To do:
Reproduce the entries below exactly, but only from the line containing "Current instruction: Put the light" to the line containing "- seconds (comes", inclusive.

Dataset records
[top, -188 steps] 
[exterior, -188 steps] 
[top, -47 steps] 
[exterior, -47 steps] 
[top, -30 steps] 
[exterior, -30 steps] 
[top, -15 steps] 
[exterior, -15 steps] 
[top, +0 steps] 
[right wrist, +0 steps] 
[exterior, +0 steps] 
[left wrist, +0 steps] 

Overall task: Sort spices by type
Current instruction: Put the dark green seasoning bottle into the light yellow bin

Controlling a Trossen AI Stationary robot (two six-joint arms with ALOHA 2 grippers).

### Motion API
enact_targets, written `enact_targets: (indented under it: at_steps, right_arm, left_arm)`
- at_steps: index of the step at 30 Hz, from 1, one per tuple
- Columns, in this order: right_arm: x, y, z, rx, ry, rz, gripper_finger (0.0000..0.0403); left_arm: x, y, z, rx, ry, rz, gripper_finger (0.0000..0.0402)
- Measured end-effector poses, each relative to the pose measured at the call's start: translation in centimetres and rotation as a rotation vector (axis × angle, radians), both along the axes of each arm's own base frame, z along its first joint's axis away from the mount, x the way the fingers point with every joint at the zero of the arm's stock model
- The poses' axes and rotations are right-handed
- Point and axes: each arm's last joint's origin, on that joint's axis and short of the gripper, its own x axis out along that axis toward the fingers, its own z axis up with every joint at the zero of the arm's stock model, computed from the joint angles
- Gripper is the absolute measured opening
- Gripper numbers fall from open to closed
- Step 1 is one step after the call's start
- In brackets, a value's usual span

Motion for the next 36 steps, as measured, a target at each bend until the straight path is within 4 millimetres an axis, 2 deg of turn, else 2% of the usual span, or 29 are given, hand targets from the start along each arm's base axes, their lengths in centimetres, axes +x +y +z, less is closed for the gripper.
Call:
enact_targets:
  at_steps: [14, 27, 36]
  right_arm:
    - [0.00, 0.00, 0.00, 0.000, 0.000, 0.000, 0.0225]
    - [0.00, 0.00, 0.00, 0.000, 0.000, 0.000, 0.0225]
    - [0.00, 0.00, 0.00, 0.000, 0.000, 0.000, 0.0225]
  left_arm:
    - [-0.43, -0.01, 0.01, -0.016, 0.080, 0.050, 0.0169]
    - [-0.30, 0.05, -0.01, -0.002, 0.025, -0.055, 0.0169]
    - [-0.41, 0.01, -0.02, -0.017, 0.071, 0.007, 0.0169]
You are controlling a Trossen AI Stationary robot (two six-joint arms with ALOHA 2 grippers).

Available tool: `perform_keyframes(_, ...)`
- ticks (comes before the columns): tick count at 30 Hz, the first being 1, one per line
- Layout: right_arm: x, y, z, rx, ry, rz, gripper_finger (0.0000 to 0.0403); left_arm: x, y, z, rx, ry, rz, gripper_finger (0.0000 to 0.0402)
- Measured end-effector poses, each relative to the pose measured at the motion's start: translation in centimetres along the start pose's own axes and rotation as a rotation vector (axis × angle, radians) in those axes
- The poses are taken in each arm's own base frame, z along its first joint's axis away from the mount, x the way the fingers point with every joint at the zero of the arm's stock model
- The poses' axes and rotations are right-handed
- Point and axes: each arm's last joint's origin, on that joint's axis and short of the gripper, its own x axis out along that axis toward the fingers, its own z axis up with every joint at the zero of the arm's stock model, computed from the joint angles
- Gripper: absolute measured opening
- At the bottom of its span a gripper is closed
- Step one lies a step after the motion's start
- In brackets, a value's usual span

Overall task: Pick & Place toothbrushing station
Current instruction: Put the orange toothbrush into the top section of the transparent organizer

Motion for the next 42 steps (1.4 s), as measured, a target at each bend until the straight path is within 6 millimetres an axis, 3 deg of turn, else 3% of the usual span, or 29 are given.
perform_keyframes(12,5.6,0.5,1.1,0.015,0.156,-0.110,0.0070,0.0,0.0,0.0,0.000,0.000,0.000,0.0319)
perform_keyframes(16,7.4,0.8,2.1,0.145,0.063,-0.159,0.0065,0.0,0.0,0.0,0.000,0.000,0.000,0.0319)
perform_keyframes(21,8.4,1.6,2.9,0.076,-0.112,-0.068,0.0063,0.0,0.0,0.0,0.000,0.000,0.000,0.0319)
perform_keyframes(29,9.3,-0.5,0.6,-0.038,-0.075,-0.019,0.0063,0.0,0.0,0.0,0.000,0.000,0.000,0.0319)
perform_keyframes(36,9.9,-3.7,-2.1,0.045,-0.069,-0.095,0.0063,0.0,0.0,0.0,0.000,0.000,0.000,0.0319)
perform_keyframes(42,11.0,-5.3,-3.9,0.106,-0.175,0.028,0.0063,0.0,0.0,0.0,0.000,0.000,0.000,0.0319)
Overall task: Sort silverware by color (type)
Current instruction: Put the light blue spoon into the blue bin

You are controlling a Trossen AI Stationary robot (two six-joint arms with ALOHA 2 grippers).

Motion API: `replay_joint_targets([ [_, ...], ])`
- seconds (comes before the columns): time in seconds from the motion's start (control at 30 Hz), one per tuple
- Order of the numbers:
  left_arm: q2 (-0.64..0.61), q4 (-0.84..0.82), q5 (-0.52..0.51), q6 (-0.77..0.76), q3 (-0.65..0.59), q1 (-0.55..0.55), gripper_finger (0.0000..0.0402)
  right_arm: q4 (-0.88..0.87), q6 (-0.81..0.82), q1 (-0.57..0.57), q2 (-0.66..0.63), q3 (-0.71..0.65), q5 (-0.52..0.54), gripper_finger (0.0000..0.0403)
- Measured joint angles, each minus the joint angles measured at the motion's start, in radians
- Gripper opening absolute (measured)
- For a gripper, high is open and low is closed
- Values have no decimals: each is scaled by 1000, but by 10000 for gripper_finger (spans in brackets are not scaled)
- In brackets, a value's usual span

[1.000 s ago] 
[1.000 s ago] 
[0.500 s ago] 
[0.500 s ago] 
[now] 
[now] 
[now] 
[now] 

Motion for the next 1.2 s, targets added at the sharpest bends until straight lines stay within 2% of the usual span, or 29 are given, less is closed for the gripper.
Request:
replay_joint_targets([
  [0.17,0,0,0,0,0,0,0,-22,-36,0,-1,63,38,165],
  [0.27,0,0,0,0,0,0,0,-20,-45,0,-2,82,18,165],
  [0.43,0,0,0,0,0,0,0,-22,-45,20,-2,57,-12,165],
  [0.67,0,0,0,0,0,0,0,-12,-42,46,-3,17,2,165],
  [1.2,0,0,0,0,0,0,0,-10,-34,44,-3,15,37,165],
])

Expected output:
Current instruction: Put the light blue spoon into the blue bin

You are controlling a Trossen AI Stationary robot (two six-joint arms with ALOHA 2 grippers).

Motion API: `replay_joint_targets([ [_, ...], ])`
- seconds (comes before the columns): time in seconds from the motion's start (control at 30 Hz), one per tuple

This exercise is done.